"Hot Hot Sex" Video Removed from YouTube

After weeks of criticism from YouTube commenters, the creator of the popular fan-made “Music Is My Hot Hot Sex” video finally pulled it offline. (It’s still mirrored here.)

On March 7, YouTube administrators removed it from its #1 spot on the rankings while they investigated it. Apparently, no foul play was detected and it was reinstated. Stephen Hutcheon from the Sydney Morning Herald has more on the story, including a screenshot from the leaderboard on the day it was removed.

It’s hard to get a sense of the scale, which roused suspicions in the first place. To put it in perspective, in the seven days from March 7-13, the CSS video gained 17 million new views. That’s more views than this week’s top 20 videos received, combined.

In one week, the CSS video got nearly as many views as the insanely huge Crank That (Souljah Boy) received in 7 months. It was six times as popular as Mariah Carey’s new video, in half the time. More popular in a week than the all-time views for Amy Winehouse’s “Rehab,” Tay Zonday’s “Chocolate Rain” or Chris Crocker’s “Leave Britney Alone.”

Assuming YouTube’s numbers are accurate, what was the mystery source of traffic? Now that the video is gone, I don’t think we’ll ever know. There have been a number of theories, but none of them really pan out.

  • Popular search terms like “hot sex” and “obama.” Unlikely, since the video never ranked well with those queries. Searching for “sex” or “hot sex” didn’t return the video anywhere in the top 100 results.
  • Social network embeds. It’s still possible that there’s a single source of traffic from an embedded video on an extraordinarily popular website on autoplay. If so, it’s managed to evade YouTube’s referral tracking, while still getting counted in views.
  • Leaderboard traffic. Once in the top 10, could traffic have snowballed from people clicking from the all-time most viewed page? No, since the video gained an additional 25 million views in the week it was removed from the leaderboard. Also, other videos in the top 5 only saw a small fraction of the growth.
  • Chinese users. Someone noted that Chinese users watch YouTube, but won’t (or can’t) sign in to rate/review/comment. Could they be coming from China?
  • Buzz from the iPod Touch ad. That might make sense in the days following the original commercial’s release last October, but the video’s growth was highest in the last two months.

Rajeev Kadam from Divinity Metrics, a company that provides video metrics for media companies, got in touch with me and provided these historical stats for the CSS video for the last five weeks. Here’s a chart of that data, or you can see the spreadsheet.

Philip Rogosky asked Clarus Bartel why he removed the video. Clarus reminded Philip that he’d contemplated deleting it before, but his friends advised him to wait to see if it would reappear on the leaderboard, clearing his reputation. At that point, he decided to delete it only because of the critical comments he was receiving on his other videos.

Asked how he felt when he pressed “delete,” Bartel responded, “Sad but relieved! If only I’d earned a buck or two or a job offer, I’d feel different today.”


    Shame about the negative comments. It’s funny how riled up people can get about apparent video views on a web site. It’s not like the guy was making money, or really even diverting attention from other people.

    Wouldn’t driving this type of traffic be possible if you had control over a largish botnet? Maybe there’s some dude in Ukraine with too much time on his hands that tried a little experiment on a “random” video, and it just happened to be this one. Then just kept going to see how far he could take it?

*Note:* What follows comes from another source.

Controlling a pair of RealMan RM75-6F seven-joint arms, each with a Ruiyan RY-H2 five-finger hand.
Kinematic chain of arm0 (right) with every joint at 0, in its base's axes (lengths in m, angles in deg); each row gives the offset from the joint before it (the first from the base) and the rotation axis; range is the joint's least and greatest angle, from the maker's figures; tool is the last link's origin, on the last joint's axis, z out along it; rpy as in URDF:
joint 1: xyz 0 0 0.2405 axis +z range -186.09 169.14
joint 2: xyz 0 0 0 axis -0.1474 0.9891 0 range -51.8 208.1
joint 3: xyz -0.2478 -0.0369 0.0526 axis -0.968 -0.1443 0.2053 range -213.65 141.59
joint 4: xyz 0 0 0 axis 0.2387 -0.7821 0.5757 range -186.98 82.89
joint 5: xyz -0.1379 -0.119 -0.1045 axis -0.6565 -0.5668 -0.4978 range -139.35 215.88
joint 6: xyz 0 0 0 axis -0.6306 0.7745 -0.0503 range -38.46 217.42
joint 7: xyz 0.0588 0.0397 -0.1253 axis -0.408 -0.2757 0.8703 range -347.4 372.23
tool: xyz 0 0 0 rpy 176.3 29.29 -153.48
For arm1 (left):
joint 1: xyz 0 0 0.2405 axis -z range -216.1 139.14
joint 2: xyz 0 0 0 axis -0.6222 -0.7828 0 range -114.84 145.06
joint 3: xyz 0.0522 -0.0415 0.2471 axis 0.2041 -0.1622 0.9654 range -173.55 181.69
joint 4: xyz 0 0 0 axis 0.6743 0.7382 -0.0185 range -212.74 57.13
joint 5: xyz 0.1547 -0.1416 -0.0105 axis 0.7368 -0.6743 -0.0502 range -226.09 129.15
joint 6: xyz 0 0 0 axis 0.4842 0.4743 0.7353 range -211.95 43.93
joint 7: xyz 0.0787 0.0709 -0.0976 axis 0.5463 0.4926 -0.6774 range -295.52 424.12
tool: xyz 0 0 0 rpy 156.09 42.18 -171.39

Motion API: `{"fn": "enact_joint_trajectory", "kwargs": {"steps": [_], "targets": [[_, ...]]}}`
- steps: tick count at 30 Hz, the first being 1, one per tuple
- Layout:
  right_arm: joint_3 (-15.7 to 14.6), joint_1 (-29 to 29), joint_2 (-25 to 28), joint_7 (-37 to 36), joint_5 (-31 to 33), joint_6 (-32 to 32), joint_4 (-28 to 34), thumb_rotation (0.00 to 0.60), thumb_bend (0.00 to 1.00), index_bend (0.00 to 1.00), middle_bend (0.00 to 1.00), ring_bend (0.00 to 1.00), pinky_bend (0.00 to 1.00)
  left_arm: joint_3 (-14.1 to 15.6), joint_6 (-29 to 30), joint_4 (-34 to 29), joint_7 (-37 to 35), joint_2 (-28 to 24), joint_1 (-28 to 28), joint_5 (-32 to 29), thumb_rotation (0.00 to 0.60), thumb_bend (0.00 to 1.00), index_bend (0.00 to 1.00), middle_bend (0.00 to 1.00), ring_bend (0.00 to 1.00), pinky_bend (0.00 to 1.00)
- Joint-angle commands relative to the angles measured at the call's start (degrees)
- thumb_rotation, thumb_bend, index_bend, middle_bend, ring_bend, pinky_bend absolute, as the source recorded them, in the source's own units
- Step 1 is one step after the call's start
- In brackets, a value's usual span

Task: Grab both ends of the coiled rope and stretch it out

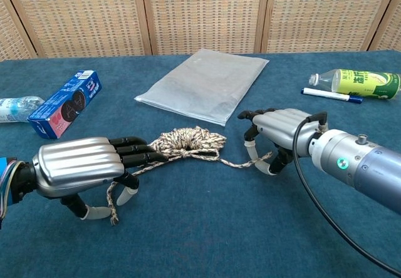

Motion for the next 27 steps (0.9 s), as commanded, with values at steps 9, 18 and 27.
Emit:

    Still highly mysterious. It’s as hard to believe this guy cheated YouTube in a way spammers have never managed as it is to believe it legitimately got that many views.

    Presumably YouTube have stats on these visitors – their country, browser versions, etc, even if they’re failing to gather referral information. And if they’ve looked at the stats and found them legitimate, it’s hard to see how they could be wrong.

    I’d love for someone to rise to the visualisation challenge this presents. Your stats there are enlightening, but I’m sure there’s someone out there who could just show me a bunch of colourful boxes or dots that would make me go “Wow, okay, that’s bullshit.”

    I totally agree. Just to be clear, I don’t think that there’s been cheating and almost certainly not from Clarus Bartel himself. I’m just terribly curious where that kind of traffic windfall could come from without generating the corresponding social activity.

    Makes me wonder how legit all the buzz is about YouTube views for Obama’s speech a couple nights ago. NPR carried a segment this morning about it. It may be harmless with a mediocre fan vid, but is tantamount to media manipulation when it occurs in the context of political memes or messages. Artificial virality is the new yellow journalism.

    shame the owners taken the vid down. Some people take comments too seriously. He should not have editted the comments on the vid. He should have just ignored everything… done all the letterman interviews and laughed his way to the bank. What ever he did, you have to respect what he achieved

    Shame about the negative comments. It’s funny how riled up people can get about apparent video views on a web site. It’s not like the guy was making money, or really even diverting attention from other people.